> **Problem**:
Exact copy required. Repeat the records, but keep the pictures out.

Saved data entries:
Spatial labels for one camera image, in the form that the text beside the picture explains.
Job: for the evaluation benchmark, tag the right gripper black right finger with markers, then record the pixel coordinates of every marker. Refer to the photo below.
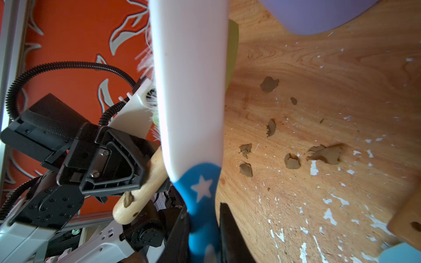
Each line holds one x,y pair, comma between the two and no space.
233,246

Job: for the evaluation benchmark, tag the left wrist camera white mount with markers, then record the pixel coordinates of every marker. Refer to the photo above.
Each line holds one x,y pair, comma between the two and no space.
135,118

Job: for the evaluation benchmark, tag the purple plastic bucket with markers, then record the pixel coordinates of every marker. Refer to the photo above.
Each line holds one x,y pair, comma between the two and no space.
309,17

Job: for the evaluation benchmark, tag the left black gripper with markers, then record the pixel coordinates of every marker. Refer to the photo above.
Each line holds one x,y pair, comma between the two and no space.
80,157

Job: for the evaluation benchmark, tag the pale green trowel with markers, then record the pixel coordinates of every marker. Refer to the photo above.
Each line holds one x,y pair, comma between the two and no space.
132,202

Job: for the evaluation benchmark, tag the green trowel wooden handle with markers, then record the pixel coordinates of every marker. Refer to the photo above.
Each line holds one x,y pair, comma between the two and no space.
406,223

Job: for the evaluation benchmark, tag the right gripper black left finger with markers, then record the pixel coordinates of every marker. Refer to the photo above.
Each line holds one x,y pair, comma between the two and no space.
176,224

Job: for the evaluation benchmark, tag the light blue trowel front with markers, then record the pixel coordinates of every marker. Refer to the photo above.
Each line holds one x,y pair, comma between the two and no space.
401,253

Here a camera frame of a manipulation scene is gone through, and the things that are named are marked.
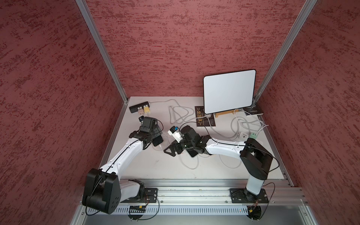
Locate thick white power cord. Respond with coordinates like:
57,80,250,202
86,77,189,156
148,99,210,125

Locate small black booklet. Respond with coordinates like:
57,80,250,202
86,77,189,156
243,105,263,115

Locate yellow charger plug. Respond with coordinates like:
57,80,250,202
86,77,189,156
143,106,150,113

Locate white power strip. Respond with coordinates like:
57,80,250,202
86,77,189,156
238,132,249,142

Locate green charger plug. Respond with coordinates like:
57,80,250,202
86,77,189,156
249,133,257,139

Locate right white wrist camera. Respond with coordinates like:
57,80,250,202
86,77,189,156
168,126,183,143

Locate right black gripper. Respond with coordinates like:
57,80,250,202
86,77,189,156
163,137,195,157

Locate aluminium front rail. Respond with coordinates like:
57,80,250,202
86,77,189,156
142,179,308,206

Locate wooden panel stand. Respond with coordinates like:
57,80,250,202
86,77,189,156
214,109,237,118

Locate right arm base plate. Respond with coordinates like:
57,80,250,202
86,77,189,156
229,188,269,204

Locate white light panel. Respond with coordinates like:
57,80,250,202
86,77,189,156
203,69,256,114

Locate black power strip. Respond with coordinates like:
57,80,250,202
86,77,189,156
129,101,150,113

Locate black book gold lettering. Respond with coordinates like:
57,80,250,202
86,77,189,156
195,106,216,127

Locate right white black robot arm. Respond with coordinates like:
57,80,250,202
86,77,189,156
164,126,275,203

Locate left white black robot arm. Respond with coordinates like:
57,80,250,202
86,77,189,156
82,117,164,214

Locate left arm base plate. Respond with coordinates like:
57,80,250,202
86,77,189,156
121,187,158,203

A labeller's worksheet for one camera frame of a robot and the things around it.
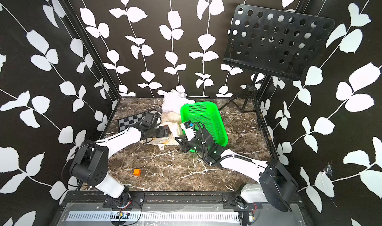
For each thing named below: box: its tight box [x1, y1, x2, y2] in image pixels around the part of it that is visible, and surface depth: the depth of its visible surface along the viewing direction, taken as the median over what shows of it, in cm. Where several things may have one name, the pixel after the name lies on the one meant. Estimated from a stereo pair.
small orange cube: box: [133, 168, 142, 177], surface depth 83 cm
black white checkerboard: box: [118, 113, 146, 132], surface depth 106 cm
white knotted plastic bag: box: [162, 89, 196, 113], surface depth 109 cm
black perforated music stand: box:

> **Solution to the problem**:
Spatial labels for one camera image, in the form that the text beside the picture explains.
Job: for the evaluation benchmark, tag the right gripper black right finger with markers, then record the pixel coordinates of every marker. Refer to the photo below.
Each line holds one x,y pair, comma between the two and no space.
233,246

Job: for the evaluation benchmark, tag the left wrist camera white mount with markers, then record the pixel coordinates of every marker. Refer to the photo above.
Each line holds one x,y pair, comma between the two and no space.
135,118

Job: for the evaluation benchmark, tag the purple plastic bucket with markers, then record the pixel coordinates of every marker. Refer to the photo above.
Each line holds one x,y pair, comma between the two and no space.
309,17

Job: for the evaluation benchmark, tag the left black gripper with markers, then record the pixel coordinates of every marker. Refer to the photo above.
Each line holds one x,y pair, comma between the two and no space.
80,157

Job: for the evaluation benchmark, tag the pale green trowel with markers, then record the pixel coordinates of every marker. Refer to the photo above.
Each line holds one x,y pair, comma between the two and no space.
132,202

Job: for the evaluation benchmark, tag the green trowel wooden handle with markers, then record the pixel coordinates of every marker. Refer to the photo above.
Each line holds one x,y pair, comma between the two and no space.
406,223

Job: for the evaluation benchmark, tag the right gripper black left finger with markers, then record the pixel coordinates of every marker. Refer to the photo above.
Each line holds one x,y pair, comma between the two and no space.
176,224

Job: for the evaluation benchmark, tag the light blue trowel front with markers, then record the pixel coordinates of every marker. Refer to the photo above.
Each line holds one x,y pair, comma between the two and no space.
401,253

Here a camera frame of a manipulation scene is gone through, and the things that are named are marked.
Locate thick white power cord. Respond with coordinates like:
57,80,250,202
86,77,189,156
148,99,210,125

Locate small black booklet. Respond with coordinates like:
57,80,250,202
86,77,189,156
243,105,263,115

Locate yellow charger plug. Respond with coordinates like:
57,80,250,202
86,77,189,156
143,106,150,113

Locate white power strip. Respond with coordinates like:
57,80,250,202
86,77,189,156
238,132,249,142

Locate green charger plug. Respond with coordinates like:
57,80,250,202
86,77,189,156
249,133,257,139

Locate right white wrist camera. Respond with coordinates like:
57,80,250,202
86,77,189,156
168,126,183,143

Locate right black gripper. Respond with coordinates like:
57,80,250,202
86,77,189,156
163,137,195,157

Locate aluminium front rail. Respond with coordinates like:
57,80,250,202
86,77,189,156
142,179,308,206

Locate wooden panel stand. Respond with coordinates like:
57,80,250,202
86,77,189,156
214,109,237,118

Locate right arm base plate. Respond with coordinates like:
57,80,250,202
86,77,189,156
229,188,269,204

Locate white light panel. Respond with coordinates like:
57,80,250,202
86,77,189,156
203,69,256,114

Locate black power strip. Respond with coordinates like:
57,80,250,202
86,77,189,156
129,101,150,113

Locate black book gold lettering. Respond with coordinates like:
57,80,250,202
86,77,189,156
195,106,216,127

Locate right white black robot arm. Respond with coordinates like:
57,80,250,202
86,77,189,156
164,126,275,203

Locate left white black robot arm. Respond with coordinates like:
57,80,250,202
86,77,189,156
82,117,164,214

Locate left arm base plate. Respond with coordinates like:
57,80,250,202
86,77,189,156
121,187,158,203

A labeller's worksheet for one camera frame of a robot and the things around it.
For each thing named below: box: its tight box [x1, y1, x2, y2] in image pixels around the part of it that is visible, and surface depth: the depth of its visible surface along the viewing direction, taken as the median over what shows of it, in cm. Where several things may have one name, the pixel after the name lies on the one meant. Estimated from a stereo pair.
small orange cube: box: [133, 168, 142, 177], surface depth 83 cm
black white checkerboard: box: [118, 113, 146, 132], surface depth 106 cm
white knotted plastic bag: box: [162, 89, 196, 113], surface depth 109 cm
black perforated music stand: box:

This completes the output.